Izonin et al. [20] employed a novel non-iterative GRNN ensemble model as a prediction method. The new prediction model works on processing the individual dataset by the ensemble members. The meta-algorithm used the SGTM neural-like structure. The experimental results of predicting the used cars prices tasks show that the proposed method is best suited for achieving high accuracy with minimal time and resource costs. Tkachenko et al. [50] continued their work by proposing a GRNN-based prediction approach for missing data recovery jobs. The authors applied the approach to the air pollution monitoring dataset with missing sensor data. They further elucidated the selection of optimal parameters of developed methods and obtained encouraging results with high accuracy.

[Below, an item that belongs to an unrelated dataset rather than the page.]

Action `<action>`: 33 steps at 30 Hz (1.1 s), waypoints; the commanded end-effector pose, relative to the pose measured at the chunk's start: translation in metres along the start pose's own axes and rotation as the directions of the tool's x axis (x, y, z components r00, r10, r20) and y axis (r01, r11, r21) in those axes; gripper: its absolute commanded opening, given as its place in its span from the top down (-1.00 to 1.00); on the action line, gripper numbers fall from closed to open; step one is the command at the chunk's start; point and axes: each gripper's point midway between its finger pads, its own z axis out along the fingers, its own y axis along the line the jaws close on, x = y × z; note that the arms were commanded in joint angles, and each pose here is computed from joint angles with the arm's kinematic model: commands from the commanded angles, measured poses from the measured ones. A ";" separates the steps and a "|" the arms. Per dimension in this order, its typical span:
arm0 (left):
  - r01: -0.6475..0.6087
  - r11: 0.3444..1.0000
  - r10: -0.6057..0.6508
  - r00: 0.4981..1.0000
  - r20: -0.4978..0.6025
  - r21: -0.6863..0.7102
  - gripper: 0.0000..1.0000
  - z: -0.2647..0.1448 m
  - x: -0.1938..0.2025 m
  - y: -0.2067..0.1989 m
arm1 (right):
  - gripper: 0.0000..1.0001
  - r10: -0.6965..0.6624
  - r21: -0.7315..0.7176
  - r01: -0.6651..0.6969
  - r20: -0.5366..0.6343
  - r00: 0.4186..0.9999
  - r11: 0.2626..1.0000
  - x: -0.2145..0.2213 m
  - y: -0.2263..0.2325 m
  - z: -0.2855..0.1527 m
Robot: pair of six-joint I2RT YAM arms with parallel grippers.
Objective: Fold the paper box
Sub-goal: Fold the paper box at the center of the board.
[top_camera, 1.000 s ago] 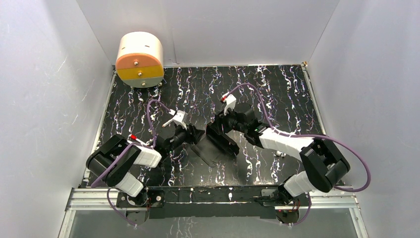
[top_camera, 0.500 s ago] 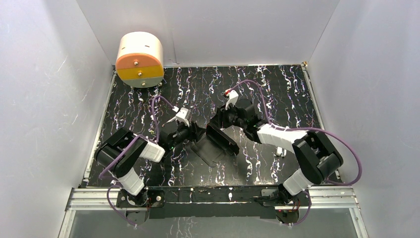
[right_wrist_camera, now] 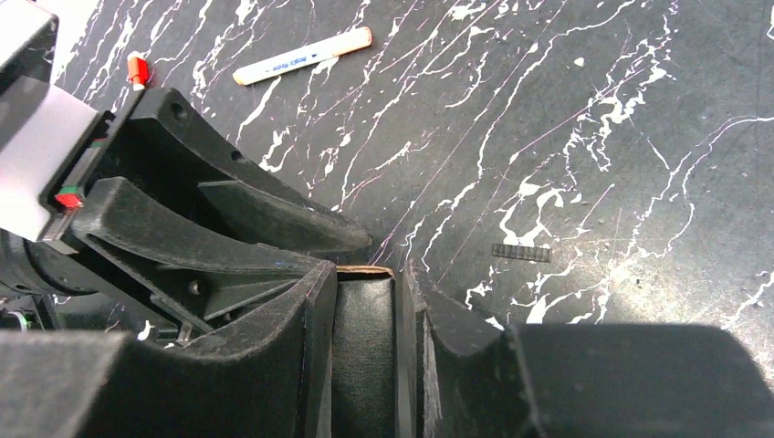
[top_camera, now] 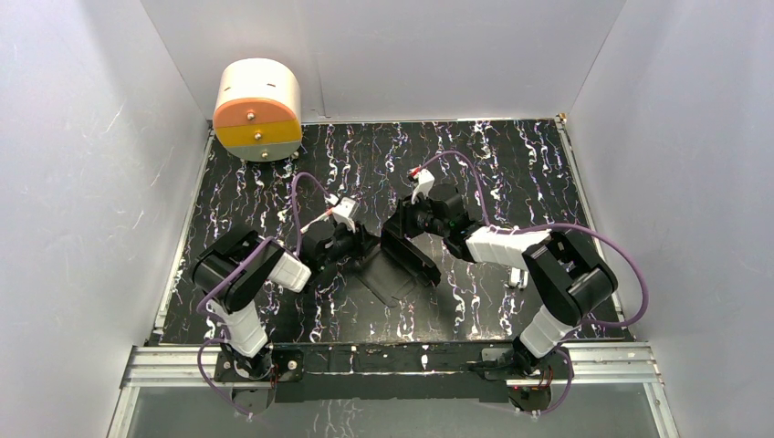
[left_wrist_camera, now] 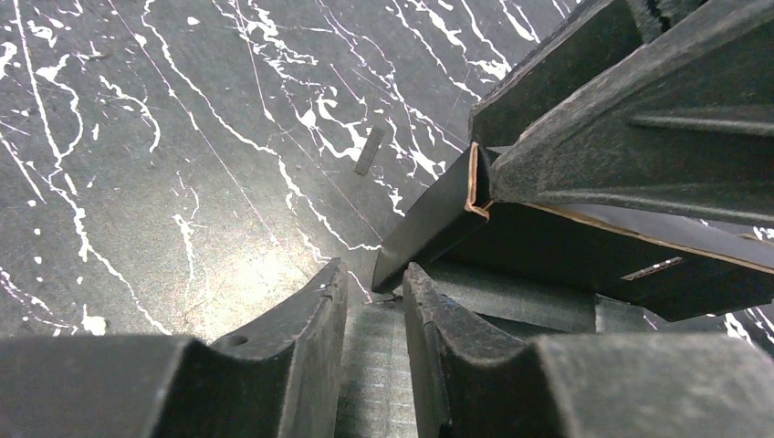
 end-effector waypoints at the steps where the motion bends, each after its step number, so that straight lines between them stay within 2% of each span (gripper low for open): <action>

The aforesaid discussed work makes remarkable contributions, but the prolific traffic volume, distribution of computational loads, real-time processing, framework scalability, and solution portability remained unexplored. Moreover, only a few researchers have followed the discussion around a range of performance parameters. Our work overcomes the shortcomings mentioned above. Table 3 depicts the comparative analysis of the work accomplished to date and our proposed framework. In the table, the symbol \(\bullet \) represents the presence of an attribute, and \(\circ \) depicts the absence of the same.

Table 3 Comparative Analysis of existing solutions and our proposed framework

3 System Overview

The section outlines the overview of IoT device identification and classification system. It also describes the components used in each of the stages of the end-to-end ecosystem, such as details of the dataset used for the experimentation study, listing and description of statistical traffic attributes and elements of the stack ensemble model. The ingredients are unfolded as follows:

3.1 Background and the Dataset

The fuel to our implementation is based on several flows codified into packet streams encoded in .pcap (packet capture) format files. The files contain network packets annotated with precise timestamps defining the transmission timestamp and the packet length. The packet capture file is a binary file that stores the packet information as a sequence of bytes, including the protocols headers and the payload information. Our primary source of data is the subset of the IoT trace dataset, released publicly by the work mentioned earlier by Sivanathan et al. [43, 45]. The IoT traces contain six months of network trace data from 21 IoT and seven non-IoT devices instrumented in the university lab environment. Each of the packet-capture files that the authors release corresponds to one day of flow information. We refer to the dataset as the “Sydney UNSW dataset.”Footnote 1. The subset of the devices obtained from the packet capture file used for model development and prediction are shown in Table 4.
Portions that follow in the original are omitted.